> TASK STATEMENT: Using the data below, return all lines in which "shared" appears.

> INPUT MATERIAL:
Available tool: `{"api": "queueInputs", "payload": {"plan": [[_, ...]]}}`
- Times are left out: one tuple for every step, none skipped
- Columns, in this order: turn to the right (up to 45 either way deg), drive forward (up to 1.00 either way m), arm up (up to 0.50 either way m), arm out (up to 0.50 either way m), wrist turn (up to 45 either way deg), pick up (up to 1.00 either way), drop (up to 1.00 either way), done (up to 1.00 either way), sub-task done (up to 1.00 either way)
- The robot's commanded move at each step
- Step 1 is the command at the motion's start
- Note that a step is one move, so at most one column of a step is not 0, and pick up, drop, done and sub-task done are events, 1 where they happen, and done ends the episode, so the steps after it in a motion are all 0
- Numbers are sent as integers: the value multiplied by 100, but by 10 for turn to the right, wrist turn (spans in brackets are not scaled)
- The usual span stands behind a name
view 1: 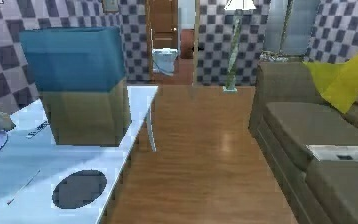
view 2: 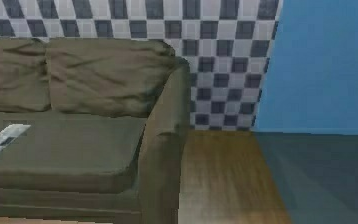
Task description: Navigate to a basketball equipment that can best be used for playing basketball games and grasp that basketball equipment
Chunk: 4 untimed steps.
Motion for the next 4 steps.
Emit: {"api": "queueInputs", "payload": {"plan": [[0,100,0,0,0,0,0,0,0],[0,100,0,0,0,0,0,0,0],[60,0,0,0,0,0,0,0,0],[0,5,0,0,0,0,0,0,0]]}}
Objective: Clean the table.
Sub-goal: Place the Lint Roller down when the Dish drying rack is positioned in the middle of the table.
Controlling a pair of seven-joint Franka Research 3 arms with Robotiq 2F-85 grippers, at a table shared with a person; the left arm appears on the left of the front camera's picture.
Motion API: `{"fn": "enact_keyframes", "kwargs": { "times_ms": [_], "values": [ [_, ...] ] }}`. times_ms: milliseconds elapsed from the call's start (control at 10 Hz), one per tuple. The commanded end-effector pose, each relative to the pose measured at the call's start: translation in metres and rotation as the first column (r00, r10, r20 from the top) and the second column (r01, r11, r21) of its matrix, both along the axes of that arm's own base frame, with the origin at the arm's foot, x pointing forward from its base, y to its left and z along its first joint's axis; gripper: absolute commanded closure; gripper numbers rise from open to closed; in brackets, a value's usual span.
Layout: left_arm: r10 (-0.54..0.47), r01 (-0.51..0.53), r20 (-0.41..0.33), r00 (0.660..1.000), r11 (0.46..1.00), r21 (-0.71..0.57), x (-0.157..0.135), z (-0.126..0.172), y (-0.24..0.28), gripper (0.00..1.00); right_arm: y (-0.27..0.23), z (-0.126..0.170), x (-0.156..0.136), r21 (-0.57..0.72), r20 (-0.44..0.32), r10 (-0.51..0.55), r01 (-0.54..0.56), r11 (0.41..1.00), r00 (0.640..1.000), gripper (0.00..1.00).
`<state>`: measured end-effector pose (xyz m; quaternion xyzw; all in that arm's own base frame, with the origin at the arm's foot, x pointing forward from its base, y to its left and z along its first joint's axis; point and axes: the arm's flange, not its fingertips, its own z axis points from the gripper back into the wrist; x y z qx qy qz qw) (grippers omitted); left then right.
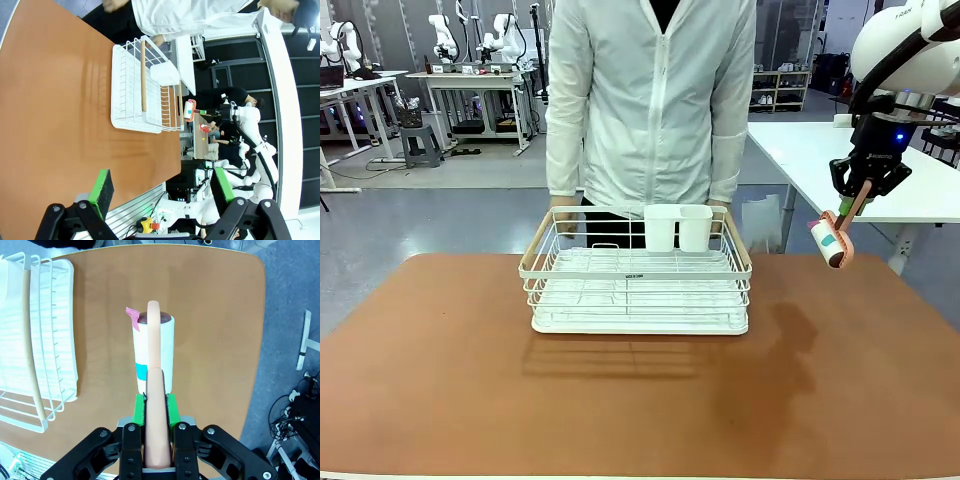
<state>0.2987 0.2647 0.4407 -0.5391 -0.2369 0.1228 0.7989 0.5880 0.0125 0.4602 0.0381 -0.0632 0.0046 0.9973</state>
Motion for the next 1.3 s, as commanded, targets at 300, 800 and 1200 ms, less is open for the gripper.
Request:
{"fn": "enact_keyframes", "kwargs": {
  "times_ms": [300,800,1200],
  "values": [
    [0.003,-0.003,0.011,1.000,1.000,-0.005,-0.0020,0.0021,0.0014,0.00,0.0004,0.0025,0.0014,0.006,-0.002,-0.002,0.002,1.000,1.000,0.79],
    [0.003,-0.003,0.011,1.000,1.000,-0.005,-0.0020,0.0021,0.0014,0.00,0.0004,0.0025,0.0014,0.006,-0.002,-0.002,0.002,1.000,1.000,0.79],
    [0.003,-0.003,0.011,1.000,1.000,-0.005,-0.0020,0.0021,0.0014,0.00,0.0000,0.0000,0.0000,0.000,0.000,0.000,0.000,1.000,1.000,0.79]
  ]
}}
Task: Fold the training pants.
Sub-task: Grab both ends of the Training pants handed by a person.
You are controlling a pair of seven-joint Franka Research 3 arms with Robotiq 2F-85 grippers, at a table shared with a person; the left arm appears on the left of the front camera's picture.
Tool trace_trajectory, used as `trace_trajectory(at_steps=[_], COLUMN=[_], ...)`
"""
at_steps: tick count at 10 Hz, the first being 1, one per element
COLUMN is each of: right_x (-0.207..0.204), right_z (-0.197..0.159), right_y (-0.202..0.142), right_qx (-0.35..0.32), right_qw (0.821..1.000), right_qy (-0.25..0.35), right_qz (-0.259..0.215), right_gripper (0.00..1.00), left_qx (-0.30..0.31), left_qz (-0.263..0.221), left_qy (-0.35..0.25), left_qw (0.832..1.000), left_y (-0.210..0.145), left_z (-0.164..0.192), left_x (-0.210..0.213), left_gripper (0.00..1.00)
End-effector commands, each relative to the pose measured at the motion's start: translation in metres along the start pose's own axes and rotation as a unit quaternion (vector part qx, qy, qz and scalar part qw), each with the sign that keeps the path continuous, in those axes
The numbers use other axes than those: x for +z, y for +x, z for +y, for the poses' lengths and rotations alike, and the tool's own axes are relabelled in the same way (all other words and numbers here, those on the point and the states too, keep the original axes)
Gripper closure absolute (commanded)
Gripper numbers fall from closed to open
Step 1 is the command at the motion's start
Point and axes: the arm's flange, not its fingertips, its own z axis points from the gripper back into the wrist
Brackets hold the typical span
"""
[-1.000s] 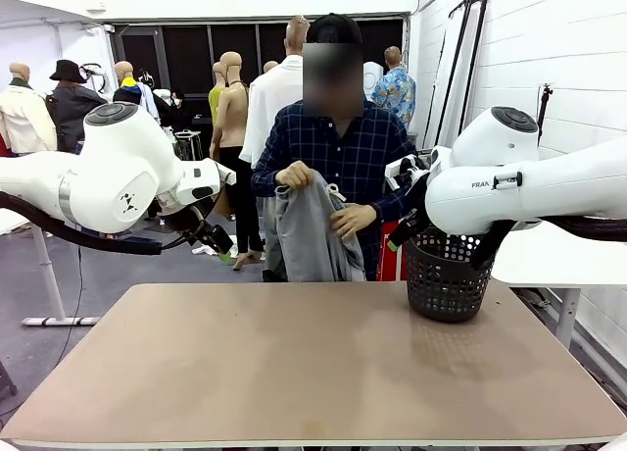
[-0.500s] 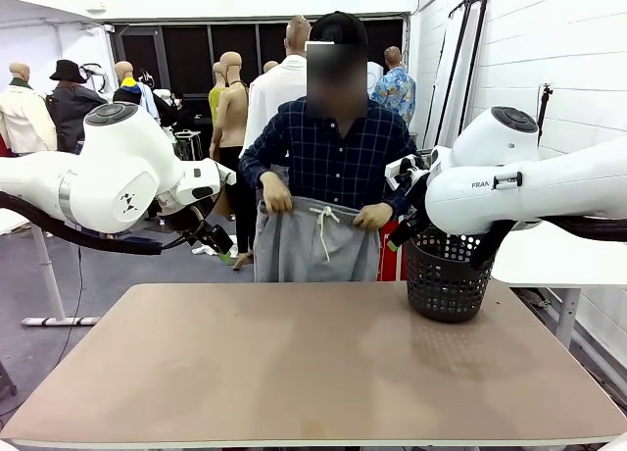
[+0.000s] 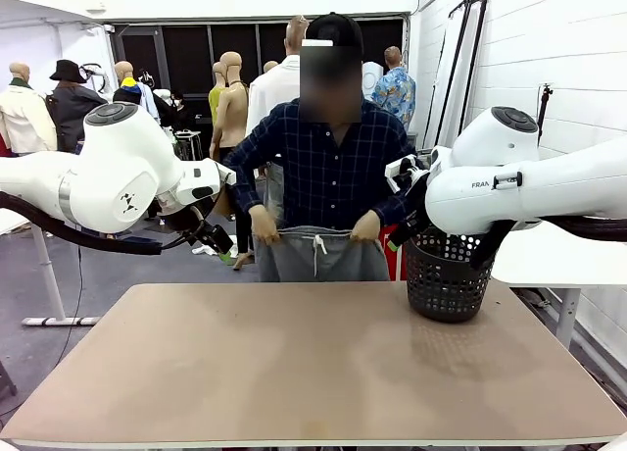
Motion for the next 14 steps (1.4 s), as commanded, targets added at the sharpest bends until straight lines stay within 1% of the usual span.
trace_trajectory(at_steps=[1, 14], right_x=[0.0003, 0.0003], right_z=[-0.0007, -0.0007], right_y=[-0.0001, -0.0001], right_qx=[-0.001, -0.001], right_qw=[1.0, 1.0], right_qy=[0.001, 0.001], right_qz=[-0.001, -0.001], right_gripper=[0.0, 0.0], left_qx=[-0.005, -0.005], left_qz=[-0.001, -0.001], left_qy=[0.0, 0.0], left_qw=[1.0, 1.0], left_y=[0.0, 0.0], left_z=[0.0005, 0.0005], left_x=[0.0005, 0.0005], left_gripper=[0.0, 0.0])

> ANSWER TO THIS PROBLEM:
Controlling a pair of seven-joint Franka Research 3 arms with Robotiq 2F-85 grippers, at a table shared with a person; the left arm appears on the left of the front camera's picture.
You are controlling a pair of seven-joint Franka Research 3 arms with Robotiq 2F-85 grippers, at a table shared with a person; the left arm appears on the left of the front camera's picture.

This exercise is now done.